Bogdan Cristel / Reuters

Filha minha não chora!

Nasceu-me uma mãe. Foi preciso mais nove meses para me dar à luz. É que estava tão ocupada a cuidar da minha bebé que não me apercebi que estava grávida de mim.

Desta vez não fui à maternidade. O parto deu-se ao acordar, ontem de manhã: toda eu era mãe da cabeça aos pés. Não por causa do pijama bolsado, mas sim quando escutei a miúda a brincar sozinha e a palrar no berço sem chamar por mim. Como? Sem chamar por mim. Importa-se de repetir? Sem chamar pela mãe, eu!

Foi o quanto bastou para ficar presa nesta ofensa e despertar a tal mãe, acabadinha de nascer: “Eu sou a tua mãe, fui mãe, já sou mãe!”. Levanto-me e em dois segundos estou colada ao berço a dar ares de imprescindível a qualquer minutinho da “tua vida, bebé!”. Ela, olhos remelosos, sorriso desdentado, agarrada às grades, palra qualquer coisa. Como não percebo o que diz - pode até estar a chamar-me nomes feios, quero lá bem saber -, estou e vou conseguir dar conta do recado. 

Se depender de mim, se puder mandar, se for eu a escolher, se necessário até pagar, subornar ou mendigar, cá estarei para transformar esta bebé em menina e depois em mulher. E das felizes.

Com boa vontade tudo se cria, e mesmo ser lambuzada até às orelhas é aceitável - fecho os olhos e convenço-me de que a baba de bebé tem propriedades hidratantes. Como a baba de caracol. Redescobri que até sou boazinha e capaz, o que substitui anos e anos de terapia. A propósito, quero evitar que a miúda vá parar ao divã quando crescer. “A sua filha tem insónias porque você não afastou aquela mosca que rondava o berço quando ela era bebé”. Certo, 50 euros a consulta. “Vou comprar um mata-moscas e trato já disso, doutora”. Até as mato à palmada. 

Mas o que me enerva, como mãe que agora sou, é ouvi-la chorar. É um inferno. Não é tanto pela falta de paciência ou porque me cansa a cabeça. É porque chorar é sofrido. Mesmo quando o pranto é fingido, dá trabalho estar ali a fazer birra, a miúda tem de gemer, gritar e espernear, e ainda coordenar essa actuação com pausas para avaliar se a mãe – eu - está de ouvidos atentos. E, como se diz que a melhor forma de não ouvir o que nos incomoda é não ouvir, ela fica frustrada e começa a chorar de verdade.

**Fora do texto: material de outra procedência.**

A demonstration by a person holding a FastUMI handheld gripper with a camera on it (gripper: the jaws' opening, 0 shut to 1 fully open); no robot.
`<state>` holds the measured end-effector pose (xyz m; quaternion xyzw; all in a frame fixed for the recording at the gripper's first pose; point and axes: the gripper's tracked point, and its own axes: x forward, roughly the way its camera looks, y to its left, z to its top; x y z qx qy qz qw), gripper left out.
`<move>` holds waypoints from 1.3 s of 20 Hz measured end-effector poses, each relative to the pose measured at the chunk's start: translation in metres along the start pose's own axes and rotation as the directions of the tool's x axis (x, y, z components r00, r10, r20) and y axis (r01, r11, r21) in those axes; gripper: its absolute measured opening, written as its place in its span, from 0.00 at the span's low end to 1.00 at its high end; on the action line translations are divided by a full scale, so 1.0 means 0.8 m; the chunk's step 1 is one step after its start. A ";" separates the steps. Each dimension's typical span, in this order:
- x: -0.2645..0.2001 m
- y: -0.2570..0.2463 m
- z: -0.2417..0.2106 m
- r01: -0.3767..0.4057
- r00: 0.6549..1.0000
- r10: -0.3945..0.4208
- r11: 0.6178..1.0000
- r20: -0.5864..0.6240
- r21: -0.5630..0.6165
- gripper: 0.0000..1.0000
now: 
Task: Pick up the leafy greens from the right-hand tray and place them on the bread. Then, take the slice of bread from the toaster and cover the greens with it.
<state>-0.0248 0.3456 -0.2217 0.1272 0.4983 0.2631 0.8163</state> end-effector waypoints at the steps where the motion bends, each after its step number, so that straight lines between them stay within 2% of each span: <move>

Filha minha, não chora! Não porque tenha de ser forte, porque mulher não deva chorar ou porque não é mariquinhas pé-de-salsa. Só não quero que chore porque é minha filha. Cabe-me prevenir-lhe as lágrimas. Sendo a sua mãe, tomo-lhe as dores, junto-as às minhas e choro pelas duas. Confesso que gosto do sabor das lágrimas. Sabem-me a água das pedras mas sem limão. Pelo menos as minhas, pois não me recordo de ter provado lágrimas de outra pessoa.

“Chora, chora que faz bem", "quem não chora não mama", "chorar dá saúde e faz bem aos pulmões, alivia e lava a alma”. Li, assinalei a cruz no quadradinho do Concordo, mas passo. O meu instinto, os meus ouvidos, o meu coração e os meus vizinhos, dizem-me que não é assim tão bom deixar a bebé chorar. Nem tão disciplinador. Diz-se que chorar é a primeira ação humana, está certo. Mas primeira é isso mesmo, não é segunda nem terceira. Portanto, chorou quando nasceu e já está bem bom assim. 

Quem gosta de chorar ou ouvir chorar, que vá cortar cebolas, cheirar pimenta ou rebolar nas urtigas. Ou então junte-se a um desses clubes de choro, uma espécie de chorosos anónimos, que começam a surgir como solução para libertar o stress. São espaços onde as pessoas vão só para chorarem, em conjunto com desconhecidos, todos copiosos numa sala, com cebolas a dar o primeiro empurrão para quem chega a “seco” e precisa de se ambientar. Cá está uma experiência de chorar por mais.

Pari uma filha e uma mãe e um pedaço de madrasta e ainda uma estudiosa em maternagem. E vieram todas viver cá para casa comigo, logo eu, que sou aquela que tem pelo menos duas dentro de si. Assim de repente, são muitas mulheres para gerir. E o melhor é ir rindo, para não chorar.

 

Sofia Anjos, 38 anos, directora de contas numa agência de comunicação, foi mãe pela primeira vez em Maio.